What does AI refer to here? Presumably weather models have been using all sorts of advanced machine learning for decades now, so what’s AI about this that wasn’t AI previously?

They're using a graph neural network. From the article - "The team leveraged Google DeepMind's GraphCast model as an initial foundation and fine-tuned the model using NOAA's own Global Data Assimilation System analyses".

> so what’s AI about this that wasn’t AI previously?

The weather models used today are physics-based numerical models. The machine learning models from DeepMind, ECMWF, Huawei and others are a big shift from the standard, numerical approach used for the last decades.

Thanks, I guess my assumption that ML was widely used in forecasting is wrong.

So are they essentially training a neural net on a bunch of weather data and getting a black box model that is expensive to train but comparatively cheap to run?

Are there any other benefits? Like is there a reason to believe it could be more accurate than a physics model with some error bars?

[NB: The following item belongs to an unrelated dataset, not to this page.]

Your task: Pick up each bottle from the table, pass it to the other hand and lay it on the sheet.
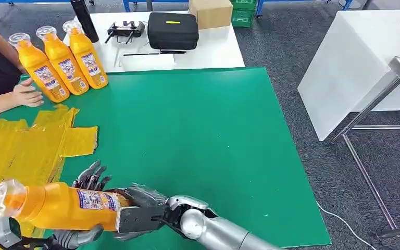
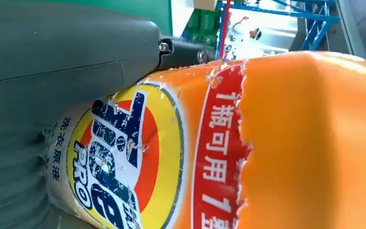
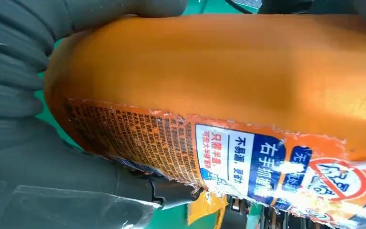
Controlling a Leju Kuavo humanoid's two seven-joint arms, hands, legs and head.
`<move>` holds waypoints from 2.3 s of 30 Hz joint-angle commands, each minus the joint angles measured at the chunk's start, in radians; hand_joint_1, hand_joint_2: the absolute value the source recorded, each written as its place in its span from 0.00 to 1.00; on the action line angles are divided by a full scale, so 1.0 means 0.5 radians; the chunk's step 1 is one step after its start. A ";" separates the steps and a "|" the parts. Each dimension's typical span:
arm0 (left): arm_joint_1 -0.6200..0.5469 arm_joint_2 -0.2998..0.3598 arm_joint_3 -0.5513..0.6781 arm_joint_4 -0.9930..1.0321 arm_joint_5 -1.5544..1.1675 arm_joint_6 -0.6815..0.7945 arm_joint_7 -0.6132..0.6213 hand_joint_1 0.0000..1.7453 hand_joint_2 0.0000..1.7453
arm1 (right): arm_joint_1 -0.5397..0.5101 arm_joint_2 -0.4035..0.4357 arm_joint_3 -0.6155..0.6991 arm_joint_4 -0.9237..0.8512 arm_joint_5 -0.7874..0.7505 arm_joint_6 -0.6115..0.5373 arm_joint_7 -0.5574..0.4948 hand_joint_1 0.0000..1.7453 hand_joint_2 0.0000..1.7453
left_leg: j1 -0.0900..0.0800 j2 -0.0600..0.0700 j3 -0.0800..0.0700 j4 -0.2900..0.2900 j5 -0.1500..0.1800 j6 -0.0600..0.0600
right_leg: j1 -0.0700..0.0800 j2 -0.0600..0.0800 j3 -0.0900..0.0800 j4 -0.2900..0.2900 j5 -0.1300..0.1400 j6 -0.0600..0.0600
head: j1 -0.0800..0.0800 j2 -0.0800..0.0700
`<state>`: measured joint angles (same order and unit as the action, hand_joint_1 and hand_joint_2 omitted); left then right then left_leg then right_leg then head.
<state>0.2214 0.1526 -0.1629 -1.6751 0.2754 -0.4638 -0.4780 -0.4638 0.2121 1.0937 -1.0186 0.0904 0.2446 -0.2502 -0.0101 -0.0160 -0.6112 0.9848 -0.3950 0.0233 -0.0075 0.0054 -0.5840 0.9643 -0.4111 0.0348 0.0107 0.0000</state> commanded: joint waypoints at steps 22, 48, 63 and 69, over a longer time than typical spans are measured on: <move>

> Are there any other benefits? Like is there a reason to believe it could be more accurate than a physics model with some error bars?

Surprisingly, the leading AI-NWP forecasts are more accurate than their traditional counterparts, even at large scales and long lead times (i.e. the 5-day forecast).

The reason for this is not at all obvious, to the point I'd call it an open question in the literature. Large-scale atmospheric dynamics are a well-studied domain, so physics-based models essentially have to be getting "the big stuff" right. It's reasonable to think that AI-NWP models are doing a better job at sub-grid parameterizations and local forcings because those are the 'gaps' in traditional NWP, but going from "improved modelling of turbulence over urban and forest areas" (as a hypothetical example) to "improvements in 10,000 km-scale atmospheric circulation 5 days later" isn't as certain.

Machine learning _has_ been widely used in weather forecasting, but in a different way than these models. Going back to the 1970's, you never just take the output of a numerical weather model and call it a forecast. We know that limitations in the models' resolution and representation of physical processes lead to huge biases and missed details that cause the forecast to disagree with real world observations. So a standard technique has been to post-process model outputs, calibrating them for station observations where available. You don't need super complex ML to really dramatically improve the quality or skill of the forecast in this manner; typically multiple linear regressions with some degree of feature selection and other criteria will capture most of the variance, especially when you pool observation stations together.

Do these ML models replace the numerical approach completely? A lot of numerical methods are iterative. If the ML model can produce a good initial guess, it might make convergence of an iterative process quite a bit quicker…

Reading the article could have helped with this.

I don’t think it fully addresses the question (maybe I missed something).

AI refers to whatever would have been called "Machine Learning" five years ago.

> Presumably weather models have been using all sorts of advanced machine learning for decades now

This isn't actually true, unless you're considering ML to be just linear regression, in which case we have been using "AI" for >100 years. "Advanced ML" with NN is what's being showcased here.

This ambiguity resulted in some very funny drama on Bluesky: https://bsky.app/profile/nws.noaa.gov/post/3ma754dbtuj2t

Holy shit lmao. Like the wokest tumblr crowd focused into a laser for 2025. How do these guys get through life? Exhausting existence.